I am going to use the foam tape as well. Does it hold well inside. Did you paint the inside of the parts to block the light , or just prime and paint the outside?


----------



## Trekkriffic (Mar 20, 2007)

Still not sure if I will be soldering or clamping the connections... when I get my light kit.


----------



## BruceDownunder (Aug 25, 2008)

Sure, the foam tape holds it beautifully. I also used the foam tape to hold down the wires in some places so that they don't accidentally get pulled out.
I haven't actually painted the (I'm going to need to look this up - hang on) Part 42 yet, but what I will be doing is priming it inside and outside with light grey, then on the outside a coat of gloss black enamel followed by Alclad chrome.
The inside will be matt white to enhance the LEDs.


----------



## jaws62666 (Mar 25, 2009)

BruceDownunder said:


> Sure, the foam tape holds it beautifully. I also used the foam tape to hold down the wires in some places so that they don't accidentally get pulled out.
> I haven't actually painted the (I'm going to need to look this up - hang on) Part 42 yet, but what I will be doing is priming it inside and outside with light grey, then on the outside a coat of gloss black enamel followed by Alclad chrome.
> The inside will be matt white to enhance the LEDs.


I mean the actual ship itself. Are you painting the inside to light block, or just painting the outside? The part that the tree lights go into definitely needs paint. Bare the stems of the tree bulbs reflect on the holder. I will prime and paint chrome.


----------



## BruceDownunder (Aug 25, 2008)

Oops, sorry about that.
Heck yes, the inside is sprayed with a couple of coats of rattle can flat black, then the same with grey and finally matt white.


----------



## jaws62666 (Mar 25, 2009)

BruceDownunder said:


> Oops, sorry about that.
> Heck yes, the inside is sprayed with a couple of coats of rattle can flat black, then the same with grey and finally matt white.
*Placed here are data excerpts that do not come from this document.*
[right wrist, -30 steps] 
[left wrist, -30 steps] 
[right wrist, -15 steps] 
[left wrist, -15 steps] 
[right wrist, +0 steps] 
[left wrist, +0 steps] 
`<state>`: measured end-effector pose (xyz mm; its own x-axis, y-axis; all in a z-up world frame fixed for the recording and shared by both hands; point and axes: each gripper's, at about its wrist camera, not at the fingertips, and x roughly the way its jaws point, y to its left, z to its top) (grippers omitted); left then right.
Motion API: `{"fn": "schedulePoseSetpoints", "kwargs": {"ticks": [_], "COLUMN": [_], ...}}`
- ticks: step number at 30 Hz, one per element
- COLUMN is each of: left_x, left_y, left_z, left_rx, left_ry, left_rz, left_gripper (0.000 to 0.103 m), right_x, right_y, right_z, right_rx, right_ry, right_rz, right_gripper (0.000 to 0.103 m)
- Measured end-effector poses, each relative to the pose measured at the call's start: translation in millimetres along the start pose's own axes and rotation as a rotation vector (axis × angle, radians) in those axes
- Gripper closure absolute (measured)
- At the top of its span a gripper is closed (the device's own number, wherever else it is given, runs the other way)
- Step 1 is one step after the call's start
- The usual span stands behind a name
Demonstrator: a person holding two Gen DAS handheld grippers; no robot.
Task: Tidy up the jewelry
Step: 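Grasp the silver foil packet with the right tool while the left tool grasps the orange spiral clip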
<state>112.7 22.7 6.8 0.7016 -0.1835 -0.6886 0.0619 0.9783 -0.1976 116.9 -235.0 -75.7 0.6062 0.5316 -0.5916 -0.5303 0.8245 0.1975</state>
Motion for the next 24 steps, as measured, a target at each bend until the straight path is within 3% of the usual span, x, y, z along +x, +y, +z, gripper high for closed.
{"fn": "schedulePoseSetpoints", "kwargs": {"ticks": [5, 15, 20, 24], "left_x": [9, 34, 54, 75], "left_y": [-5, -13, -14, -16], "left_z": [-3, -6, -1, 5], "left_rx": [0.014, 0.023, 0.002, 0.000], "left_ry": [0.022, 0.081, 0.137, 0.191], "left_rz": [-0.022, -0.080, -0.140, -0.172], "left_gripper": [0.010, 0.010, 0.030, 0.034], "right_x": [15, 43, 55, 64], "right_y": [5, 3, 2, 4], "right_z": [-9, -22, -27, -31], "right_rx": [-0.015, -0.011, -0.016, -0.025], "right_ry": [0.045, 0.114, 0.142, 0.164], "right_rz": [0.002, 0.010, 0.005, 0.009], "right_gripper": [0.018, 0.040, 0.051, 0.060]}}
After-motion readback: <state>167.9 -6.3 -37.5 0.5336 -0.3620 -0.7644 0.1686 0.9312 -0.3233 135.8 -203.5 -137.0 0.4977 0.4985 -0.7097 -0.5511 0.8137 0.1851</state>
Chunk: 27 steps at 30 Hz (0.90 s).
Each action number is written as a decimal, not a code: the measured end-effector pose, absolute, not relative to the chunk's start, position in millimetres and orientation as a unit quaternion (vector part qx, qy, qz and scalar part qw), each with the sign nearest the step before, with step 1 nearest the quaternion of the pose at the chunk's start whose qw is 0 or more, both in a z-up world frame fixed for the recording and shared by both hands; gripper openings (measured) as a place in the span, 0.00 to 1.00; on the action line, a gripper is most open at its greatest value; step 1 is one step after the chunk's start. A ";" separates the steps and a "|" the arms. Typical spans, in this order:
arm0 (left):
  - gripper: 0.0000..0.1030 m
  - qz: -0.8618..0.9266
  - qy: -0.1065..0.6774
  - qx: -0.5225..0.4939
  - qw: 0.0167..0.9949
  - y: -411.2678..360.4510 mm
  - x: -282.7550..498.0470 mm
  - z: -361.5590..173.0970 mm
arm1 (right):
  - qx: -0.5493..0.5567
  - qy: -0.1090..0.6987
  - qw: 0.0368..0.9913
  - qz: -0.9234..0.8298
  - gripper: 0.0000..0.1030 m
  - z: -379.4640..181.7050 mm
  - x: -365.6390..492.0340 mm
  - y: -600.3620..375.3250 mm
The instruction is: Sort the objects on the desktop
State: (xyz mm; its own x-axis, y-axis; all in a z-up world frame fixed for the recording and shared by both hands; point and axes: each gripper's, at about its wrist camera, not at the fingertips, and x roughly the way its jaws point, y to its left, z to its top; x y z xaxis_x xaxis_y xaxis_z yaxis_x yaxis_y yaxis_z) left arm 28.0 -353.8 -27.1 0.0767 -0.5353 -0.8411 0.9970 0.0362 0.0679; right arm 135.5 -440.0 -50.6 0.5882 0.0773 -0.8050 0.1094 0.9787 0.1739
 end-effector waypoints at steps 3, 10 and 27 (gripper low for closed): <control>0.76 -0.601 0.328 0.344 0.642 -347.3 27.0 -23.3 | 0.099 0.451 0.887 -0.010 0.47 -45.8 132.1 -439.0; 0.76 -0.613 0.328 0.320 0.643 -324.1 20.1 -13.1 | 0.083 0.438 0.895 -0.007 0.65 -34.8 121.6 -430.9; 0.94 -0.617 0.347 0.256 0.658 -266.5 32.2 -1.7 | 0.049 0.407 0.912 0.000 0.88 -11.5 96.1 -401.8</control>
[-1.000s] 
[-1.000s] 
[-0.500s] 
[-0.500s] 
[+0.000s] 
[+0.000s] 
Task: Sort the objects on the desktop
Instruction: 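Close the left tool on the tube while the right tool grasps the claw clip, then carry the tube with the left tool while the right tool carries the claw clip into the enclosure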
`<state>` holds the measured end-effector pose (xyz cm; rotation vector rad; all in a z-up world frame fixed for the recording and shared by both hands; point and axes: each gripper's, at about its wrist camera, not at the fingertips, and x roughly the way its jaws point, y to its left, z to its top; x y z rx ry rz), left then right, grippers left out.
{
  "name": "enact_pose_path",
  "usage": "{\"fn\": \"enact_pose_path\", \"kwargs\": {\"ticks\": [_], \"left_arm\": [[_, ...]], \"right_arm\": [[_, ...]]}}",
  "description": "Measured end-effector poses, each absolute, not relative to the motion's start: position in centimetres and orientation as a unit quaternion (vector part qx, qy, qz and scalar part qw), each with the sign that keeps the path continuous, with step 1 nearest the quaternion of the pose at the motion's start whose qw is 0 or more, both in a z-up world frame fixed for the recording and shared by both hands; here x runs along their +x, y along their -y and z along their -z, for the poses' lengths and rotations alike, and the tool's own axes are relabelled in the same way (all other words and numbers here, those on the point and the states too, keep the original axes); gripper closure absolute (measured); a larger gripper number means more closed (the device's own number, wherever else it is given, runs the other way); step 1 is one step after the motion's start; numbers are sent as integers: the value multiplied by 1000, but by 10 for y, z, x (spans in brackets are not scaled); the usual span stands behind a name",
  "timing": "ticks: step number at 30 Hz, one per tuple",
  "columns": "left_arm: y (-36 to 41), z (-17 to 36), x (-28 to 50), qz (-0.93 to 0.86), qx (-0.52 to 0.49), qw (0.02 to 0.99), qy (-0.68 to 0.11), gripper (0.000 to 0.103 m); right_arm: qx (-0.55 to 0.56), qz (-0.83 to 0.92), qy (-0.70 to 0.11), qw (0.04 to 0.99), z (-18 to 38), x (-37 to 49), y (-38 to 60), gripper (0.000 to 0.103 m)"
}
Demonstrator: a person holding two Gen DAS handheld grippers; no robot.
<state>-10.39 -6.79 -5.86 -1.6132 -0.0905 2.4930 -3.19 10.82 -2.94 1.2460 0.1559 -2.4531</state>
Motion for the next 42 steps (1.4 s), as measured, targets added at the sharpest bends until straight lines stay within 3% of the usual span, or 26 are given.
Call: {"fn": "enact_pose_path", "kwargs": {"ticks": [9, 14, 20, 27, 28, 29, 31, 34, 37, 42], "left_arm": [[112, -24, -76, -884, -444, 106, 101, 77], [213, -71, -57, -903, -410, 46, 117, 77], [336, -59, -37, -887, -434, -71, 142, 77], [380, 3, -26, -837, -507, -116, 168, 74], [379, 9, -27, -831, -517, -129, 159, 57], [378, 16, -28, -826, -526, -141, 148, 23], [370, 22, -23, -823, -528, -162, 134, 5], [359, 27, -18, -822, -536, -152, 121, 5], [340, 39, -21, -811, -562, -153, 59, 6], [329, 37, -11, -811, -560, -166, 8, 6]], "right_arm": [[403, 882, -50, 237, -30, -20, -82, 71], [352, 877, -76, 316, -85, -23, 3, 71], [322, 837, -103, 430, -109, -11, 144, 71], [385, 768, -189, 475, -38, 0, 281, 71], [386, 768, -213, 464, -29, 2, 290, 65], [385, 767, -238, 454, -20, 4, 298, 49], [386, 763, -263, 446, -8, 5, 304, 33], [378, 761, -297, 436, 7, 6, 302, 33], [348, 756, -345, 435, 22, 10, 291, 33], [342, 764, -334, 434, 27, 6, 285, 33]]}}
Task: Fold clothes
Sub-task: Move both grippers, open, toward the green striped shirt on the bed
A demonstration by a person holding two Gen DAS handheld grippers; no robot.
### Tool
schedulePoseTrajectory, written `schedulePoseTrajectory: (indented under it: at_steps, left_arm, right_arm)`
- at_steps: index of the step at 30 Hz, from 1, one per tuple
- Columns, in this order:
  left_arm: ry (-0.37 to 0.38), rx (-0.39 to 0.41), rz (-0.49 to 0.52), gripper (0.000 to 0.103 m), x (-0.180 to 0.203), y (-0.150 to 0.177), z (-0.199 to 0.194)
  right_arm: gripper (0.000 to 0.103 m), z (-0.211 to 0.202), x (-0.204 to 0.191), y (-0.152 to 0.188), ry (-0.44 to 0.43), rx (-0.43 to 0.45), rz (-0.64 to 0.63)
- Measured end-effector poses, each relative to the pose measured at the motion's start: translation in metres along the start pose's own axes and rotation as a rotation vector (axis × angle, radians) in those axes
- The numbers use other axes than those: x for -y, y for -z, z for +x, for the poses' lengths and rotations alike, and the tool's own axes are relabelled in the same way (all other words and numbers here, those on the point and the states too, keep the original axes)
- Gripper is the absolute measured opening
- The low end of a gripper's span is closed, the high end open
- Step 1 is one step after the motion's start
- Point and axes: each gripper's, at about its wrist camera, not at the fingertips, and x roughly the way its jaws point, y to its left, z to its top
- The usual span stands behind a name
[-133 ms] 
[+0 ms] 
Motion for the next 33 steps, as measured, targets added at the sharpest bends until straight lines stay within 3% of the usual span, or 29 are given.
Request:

How did you mask the parts so that the parts that have to glue together remain paint free


----------



## BruceDownunder (Aug 25, 2008)

Hang on, I'll go take some pictures...


----------



## BruceDownunder (Aug 25, 2008)

Bugger - can't remember my Photobucket password or email.
OK, so what I used was plain old masking tape around the edges of the saucer and B/C deck where the glue will go (eventually). Pressed the tape down into all the crevices so that there's no way any paint can go in there.


----------



## jaws62666 (Mar 25, 2009)

Got the bridge started and shuttle bay almost complete. Paulbos etch set is great for light blocking. Shuttle is built but needs painting and decaling still.


----------



## jaws62666 (Mar 25, 2009)

Here's a couple of preliminary bridge pics.


----------



## Griffworks (Jun 24, 2002)

Lookin' good! :thumbsup:


----------



## StarshipClass (Aug 13, 2003)

That shuttlebay is perfection itself! Bravo! :thumbsup:


----------



## Prowler901 (Jun 27, 2005)

Great work Jaws. :thumbsup:

How are you approaching the light blocking of the bridge? I've been contemplating that for a few weeks now. I'm kinda baffled with it at this point.


----------



## jaws62666 (Mar 25, 2009)

Prowler901 said:


> Great work Jaws. :thumbsup:
> 
> How are you approaching the light blocking of the bridge? I've been contemplating that for a few weeks now. I'm kinda baffled with it at this point.


Thanks fort the compliments guys. That is what makes this hobby so rewarding.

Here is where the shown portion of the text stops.